I decided to make my life book private. In thinking about what I wrote it was very adolescent like. I’m not an adolescent anymore. Haven’t been in a long time. So now I’m starting a new book and hopefully it actually seems grown up.
I am currently married and have two kids. I have been married to my husband for nearly two years now. They have been very rough. He has trust issues galore from his previous marriage. Trust issues are a hard pill to swallow. Sometimes he can be mentally abusive to me but we talk it out. As poor of communicators we are we can talk some things out. I guess it takes a bit for us to feel like we need to talk about things. I use a calm quiet voice to talk to him and it helps, I don’t jump off the handle and get defensive. We had hit a low point for a little bit. We were essentially roommates. Not even friendly roommates. We are working on that now.
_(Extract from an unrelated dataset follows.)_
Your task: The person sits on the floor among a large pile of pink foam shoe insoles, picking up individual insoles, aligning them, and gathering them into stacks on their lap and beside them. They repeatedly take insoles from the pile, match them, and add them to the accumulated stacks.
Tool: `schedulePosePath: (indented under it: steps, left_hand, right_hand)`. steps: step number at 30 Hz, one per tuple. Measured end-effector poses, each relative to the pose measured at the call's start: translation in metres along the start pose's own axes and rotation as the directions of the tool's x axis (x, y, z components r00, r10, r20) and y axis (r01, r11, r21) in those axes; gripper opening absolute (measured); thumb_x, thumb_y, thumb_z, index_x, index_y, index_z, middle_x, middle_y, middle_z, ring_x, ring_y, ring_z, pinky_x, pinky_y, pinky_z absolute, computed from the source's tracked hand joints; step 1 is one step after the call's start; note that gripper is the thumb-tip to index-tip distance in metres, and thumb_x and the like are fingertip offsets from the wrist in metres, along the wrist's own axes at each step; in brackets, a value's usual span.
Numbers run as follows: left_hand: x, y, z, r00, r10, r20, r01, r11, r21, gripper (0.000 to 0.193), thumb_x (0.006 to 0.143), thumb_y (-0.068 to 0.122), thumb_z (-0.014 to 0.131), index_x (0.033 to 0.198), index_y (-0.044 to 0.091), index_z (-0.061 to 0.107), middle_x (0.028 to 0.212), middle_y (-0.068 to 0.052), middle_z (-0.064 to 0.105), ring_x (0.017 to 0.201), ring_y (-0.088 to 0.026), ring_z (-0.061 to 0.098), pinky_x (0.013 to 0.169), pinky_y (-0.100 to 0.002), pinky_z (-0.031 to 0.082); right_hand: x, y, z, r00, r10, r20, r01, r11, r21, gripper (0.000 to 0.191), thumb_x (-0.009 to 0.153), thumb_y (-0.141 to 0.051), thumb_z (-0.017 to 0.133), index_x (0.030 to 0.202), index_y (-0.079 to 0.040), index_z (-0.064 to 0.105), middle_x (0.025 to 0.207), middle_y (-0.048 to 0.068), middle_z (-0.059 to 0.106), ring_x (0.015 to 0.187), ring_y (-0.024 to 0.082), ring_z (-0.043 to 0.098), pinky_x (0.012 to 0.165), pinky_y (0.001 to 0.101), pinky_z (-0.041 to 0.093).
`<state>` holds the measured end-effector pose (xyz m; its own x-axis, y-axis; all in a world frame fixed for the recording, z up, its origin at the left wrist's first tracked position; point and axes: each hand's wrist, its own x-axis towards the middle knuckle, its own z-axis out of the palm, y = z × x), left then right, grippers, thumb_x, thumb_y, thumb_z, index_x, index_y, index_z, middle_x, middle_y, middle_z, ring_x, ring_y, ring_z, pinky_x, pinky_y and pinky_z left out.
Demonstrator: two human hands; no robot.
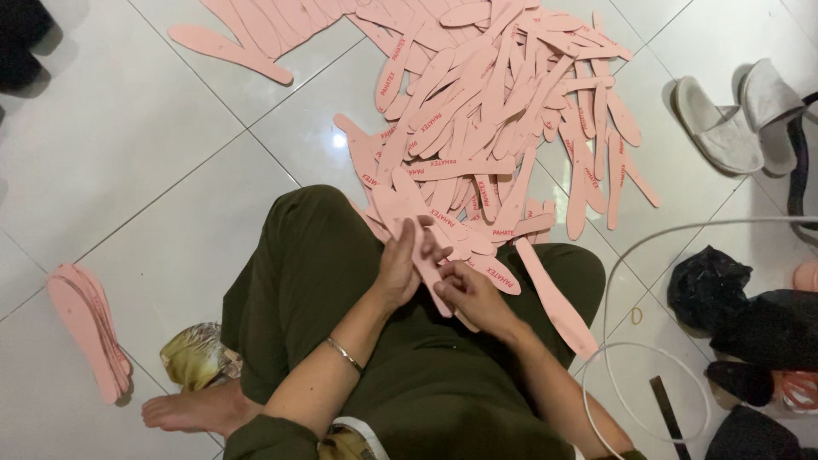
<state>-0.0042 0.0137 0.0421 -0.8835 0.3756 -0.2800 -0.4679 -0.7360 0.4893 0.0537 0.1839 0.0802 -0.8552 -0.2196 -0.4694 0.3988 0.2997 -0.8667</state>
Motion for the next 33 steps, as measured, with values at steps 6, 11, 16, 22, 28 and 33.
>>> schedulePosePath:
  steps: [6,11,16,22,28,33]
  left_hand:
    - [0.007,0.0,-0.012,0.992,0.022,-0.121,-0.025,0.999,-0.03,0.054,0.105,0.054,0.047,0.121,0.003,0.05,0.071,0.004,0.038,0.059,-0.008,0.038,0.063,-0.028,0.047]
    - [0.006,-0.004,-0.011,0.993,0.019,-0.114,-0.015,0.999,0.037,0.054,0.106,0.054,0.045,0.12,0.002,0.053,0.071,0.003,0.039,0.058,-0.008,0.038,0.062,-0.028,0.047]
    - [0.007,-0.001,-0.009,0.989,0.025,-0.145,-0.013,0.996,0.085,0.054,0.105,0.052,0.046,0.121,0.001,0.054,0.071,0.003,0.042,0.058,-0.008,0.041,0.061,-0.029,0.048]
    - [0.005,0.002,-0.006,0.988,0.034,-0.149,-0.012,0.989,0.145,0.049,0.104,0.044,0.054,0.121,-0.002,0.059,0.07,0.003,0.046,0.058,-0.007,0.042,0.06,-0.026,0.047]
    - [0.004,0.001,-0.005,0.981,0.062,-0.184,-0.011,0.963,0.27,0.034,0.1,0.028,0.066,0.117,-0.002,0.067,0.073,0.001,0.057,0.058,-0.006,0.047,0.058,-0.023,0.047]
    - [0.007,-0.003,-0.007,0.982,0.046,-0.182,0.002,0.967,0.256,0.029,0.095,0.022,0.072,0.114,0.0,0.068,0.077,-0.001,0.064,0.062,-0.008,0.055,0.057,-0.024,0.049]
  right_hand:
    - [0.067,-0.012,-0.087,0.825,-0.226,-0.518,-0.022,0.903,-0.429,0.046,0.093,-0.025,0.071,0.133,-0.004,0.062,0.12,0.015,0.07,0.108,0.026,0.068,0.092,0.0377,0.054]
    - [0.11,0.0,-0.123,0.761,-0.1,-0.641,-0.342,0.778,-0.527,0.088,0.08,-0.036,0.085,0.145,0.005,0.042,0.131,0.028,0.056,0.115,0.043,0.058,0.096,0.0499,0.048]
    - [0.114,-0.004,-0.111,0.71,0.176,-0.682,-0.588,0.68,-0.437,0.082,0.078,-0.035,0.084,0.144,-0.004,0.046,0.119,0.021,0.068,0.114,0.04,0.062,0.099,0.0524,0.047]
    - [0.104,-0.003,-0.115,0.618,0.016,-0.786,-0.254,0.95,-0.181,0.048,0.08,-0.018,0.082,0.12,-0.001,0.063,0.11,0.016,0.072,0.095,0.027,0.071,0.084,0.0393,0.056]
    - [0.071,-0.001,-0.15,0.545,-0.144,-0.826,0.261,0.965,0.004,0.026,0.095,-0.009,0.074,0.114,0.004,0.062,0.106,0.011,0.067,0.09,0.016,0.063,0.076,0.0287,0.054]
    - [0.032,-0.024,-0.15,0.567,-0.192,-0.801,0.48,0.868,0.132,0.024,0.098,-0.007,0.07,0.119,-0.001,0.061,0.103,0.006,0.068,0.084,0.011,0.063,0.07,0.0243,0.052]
What makes it hard is he is depressed. He is on his second med for his depression and we aren’t sure it’s helping much anymore. He also has anxiety meds for just in case but probably should be on permanent ones. He got depressed after his first marriage. She did something to him. She cheated on him. He found out and kicked her out. She took his 3 boys and doesn’t let him have any contact with them. Because he is such a horrible guy. Yeah no. I don’t know her reasoning. But it is frustrating. He needs to talk to a counselor or therapist. Someone. Hell he can talk to me but I don’t know what to say to help things out. So it’s fun.
This last week has been really hard. My youngest daughter was playing on a neighbors trampoline and fell off. She broke her arm. She had to have orthopedic surgery. It was very stressful on me. Yet he had to make it about him. I told him he could have asked how I was. He could have showed concern for me. But didn’t. Things are straightening back out now. My daughter is recovering nicely.
On to a new issue not involving him. My youngest insists on sleeping with grandma. She can’t sleep without her she claims. This started about a month ago. I don’t know what to do about it. My mom will be on vacation for 8 days in a week or so what am I supposed to do then? Tonight I told her to go to bed because she was tired and she starts crying she can’t sleep alone. I told her to go to bed. My oldest tries to help by letting her sister talk to grandma. Grandma says she can come over and sleep with her. I’m like give me a break she needs to get over this. I dread when my mom is on vacation. My child has to be able to sleep in her room, or even her sister’s room. But no she will only sleep on our couch. Grr!
Yep. Thats life in a nutshell. But hey I have a job that I enjoy. For once.